» Directions: Given the material below, return only the lines starting at the line with "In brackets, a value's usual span" and ending at the line with "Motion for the", exactly as they appear.

» Dataset section:

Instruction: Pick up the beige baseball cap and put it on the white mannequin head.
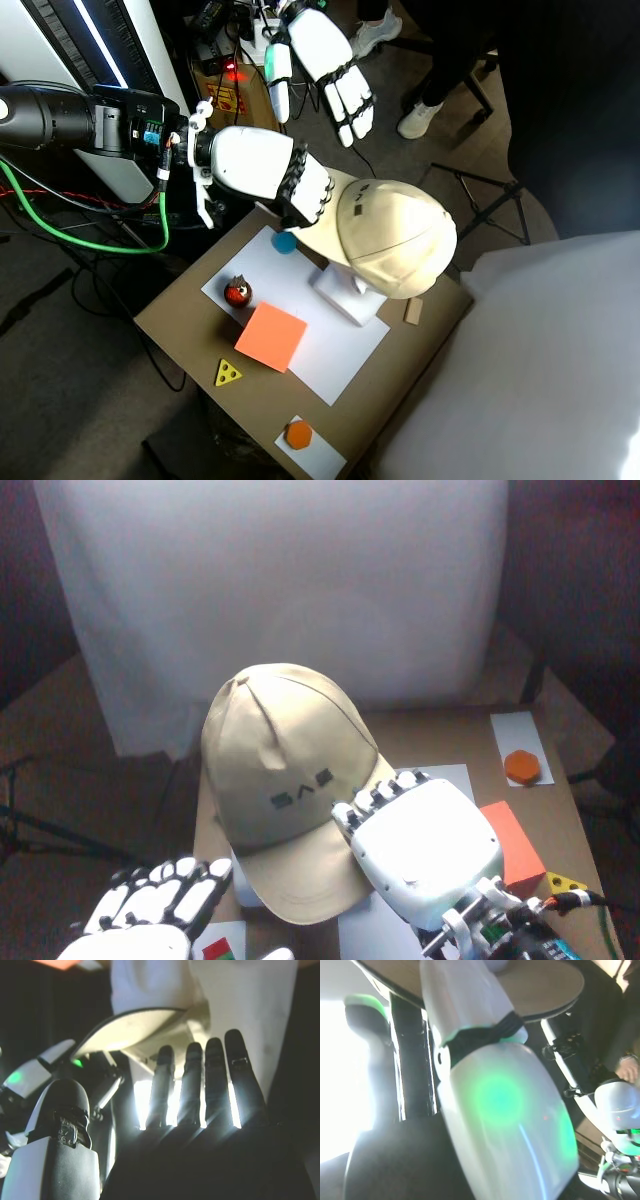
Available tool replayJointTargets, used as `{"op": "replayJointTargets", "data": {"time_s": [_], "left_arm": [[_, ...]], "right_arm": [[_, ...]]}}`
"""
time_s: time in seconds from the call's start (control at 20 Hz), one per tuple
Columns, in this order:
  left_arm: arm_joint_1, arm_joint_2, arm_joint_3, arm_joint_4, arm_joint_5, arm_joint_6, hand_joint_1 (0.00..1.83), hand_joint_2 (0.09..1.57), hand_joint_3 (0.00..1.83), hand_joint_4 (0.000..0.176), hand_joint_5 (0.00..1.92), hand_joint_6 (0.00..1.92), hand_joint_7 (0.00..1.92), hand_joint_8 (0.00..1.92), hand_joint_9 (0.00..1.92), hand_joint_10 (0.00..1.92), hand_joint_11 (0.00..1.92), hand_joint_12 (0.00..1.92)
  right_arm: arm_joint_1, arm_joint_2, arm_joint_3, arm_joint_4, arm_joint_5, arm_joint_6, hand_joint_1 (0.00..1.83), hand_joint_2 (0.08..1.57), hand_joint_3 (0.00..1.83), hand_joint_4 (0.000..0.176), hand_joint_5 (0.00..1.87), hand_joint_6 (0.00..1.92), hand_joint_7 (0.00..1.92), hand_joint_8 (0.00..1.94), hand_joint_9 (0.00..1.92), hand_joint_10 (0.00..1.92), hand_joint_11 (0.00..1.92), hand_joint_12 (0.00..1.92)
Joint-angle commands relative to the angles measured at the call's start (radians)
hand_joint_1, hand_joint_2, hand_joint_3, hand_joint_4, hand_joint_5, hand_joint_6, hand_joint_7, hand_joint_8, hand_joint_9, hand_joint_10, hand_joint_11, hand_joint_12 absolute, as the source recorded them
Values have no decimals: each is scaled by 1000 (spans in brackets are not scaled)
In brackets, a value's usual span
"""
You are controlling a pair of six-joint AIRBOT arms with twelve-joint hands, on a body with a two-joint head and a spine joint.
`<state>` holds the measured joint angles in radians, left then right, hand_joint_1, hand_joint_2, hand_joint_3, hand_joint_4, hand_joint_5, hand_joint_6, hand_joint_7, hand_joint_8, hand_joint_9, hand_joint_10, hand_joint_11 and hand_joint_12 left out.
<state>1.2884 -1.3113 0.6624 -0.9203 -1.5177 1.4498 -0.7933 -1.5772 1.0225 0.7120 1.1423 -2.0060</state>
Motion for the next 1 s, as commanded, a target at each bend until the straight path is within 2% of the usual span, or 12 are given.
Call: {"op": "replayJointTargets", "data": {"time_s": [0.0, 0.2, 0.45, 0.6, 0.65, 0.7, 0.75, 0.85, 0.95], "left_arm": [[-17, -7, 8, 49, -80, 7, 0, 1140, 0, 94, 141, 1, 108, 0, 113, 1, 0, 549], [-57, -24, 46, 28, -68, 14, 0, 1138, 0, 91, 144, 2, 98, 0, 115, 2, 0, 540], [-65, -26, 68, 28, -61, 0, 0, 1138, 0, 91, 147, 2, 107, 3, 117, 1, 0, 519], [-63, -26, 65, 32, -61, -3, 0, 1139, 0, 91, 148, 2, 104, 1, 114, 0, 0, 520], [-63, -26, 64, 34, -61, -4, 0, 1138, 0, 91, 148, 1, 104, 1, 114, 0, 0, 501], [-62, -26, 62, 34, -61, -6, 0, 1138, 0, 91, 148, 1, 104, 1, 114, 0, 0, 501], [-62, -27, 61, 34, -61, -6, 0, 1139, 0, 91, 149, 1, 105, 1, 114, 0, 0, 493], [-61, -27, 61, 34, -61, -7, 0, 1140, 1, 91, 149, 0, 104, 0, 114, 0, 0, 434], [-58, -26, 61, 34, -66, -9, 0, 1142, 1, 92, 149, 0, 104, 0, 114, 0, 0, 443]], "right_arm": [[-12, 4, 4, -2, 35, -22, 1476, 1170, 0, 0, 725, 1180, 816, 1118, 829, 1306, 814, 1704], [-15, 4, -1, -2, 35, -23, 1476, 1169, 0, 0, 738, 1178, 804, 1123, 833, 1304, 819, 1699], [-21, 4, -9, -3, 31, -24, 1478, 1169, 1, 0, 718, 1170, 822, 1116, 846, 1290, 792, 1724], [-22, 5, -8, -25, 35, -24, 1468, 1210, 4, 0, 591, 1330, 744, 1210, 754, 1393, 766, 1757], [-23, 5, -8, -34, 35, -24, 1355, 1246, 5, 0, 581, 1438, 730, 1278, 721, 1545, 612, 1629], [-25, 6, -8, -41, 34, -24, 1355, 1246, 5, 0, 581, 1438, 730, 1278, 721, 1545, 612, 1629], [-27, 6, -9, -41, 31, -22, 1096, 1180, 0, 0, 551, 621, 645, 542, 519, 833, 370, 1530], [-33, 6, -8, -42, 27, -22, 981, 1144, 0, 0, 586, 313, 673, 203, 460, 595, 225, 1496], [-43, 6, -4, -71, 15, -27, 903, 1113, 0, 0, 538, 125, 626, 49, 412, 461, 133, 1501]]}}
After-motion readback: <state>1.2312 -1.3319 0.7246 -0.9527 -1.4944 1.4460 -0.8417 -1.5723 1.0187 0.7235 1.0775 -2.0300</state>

» Reply:
In brackets, a value's usual span
"""
You are controlling a pair of six-joint AIRBOT arms with twelve-joint hands, on a body with a two-joint head and a spine joint.
`<state>` holds the measured joint angles in radians, left then right, hand_joint_1, hand_joint_2, hand_joint_3, hand_joint_4, hand_joint_5, hand_joint_6, hand_joint_7, hand_joint_8, hand_joint_9, hand_joint_10, hand_joint_11 and hand_joint_12 left out.
<state>1.2884 -1.3113 0.6624 -0.9203 -1.5177 1.4498 -0.7933 -1.5772 1.0225 0.7120 1.1423 -2.0060</state>
Motion for the next 1 s, as commanded, a target at each bend until the straight path is within 2% of the usual span, or 12 are given.

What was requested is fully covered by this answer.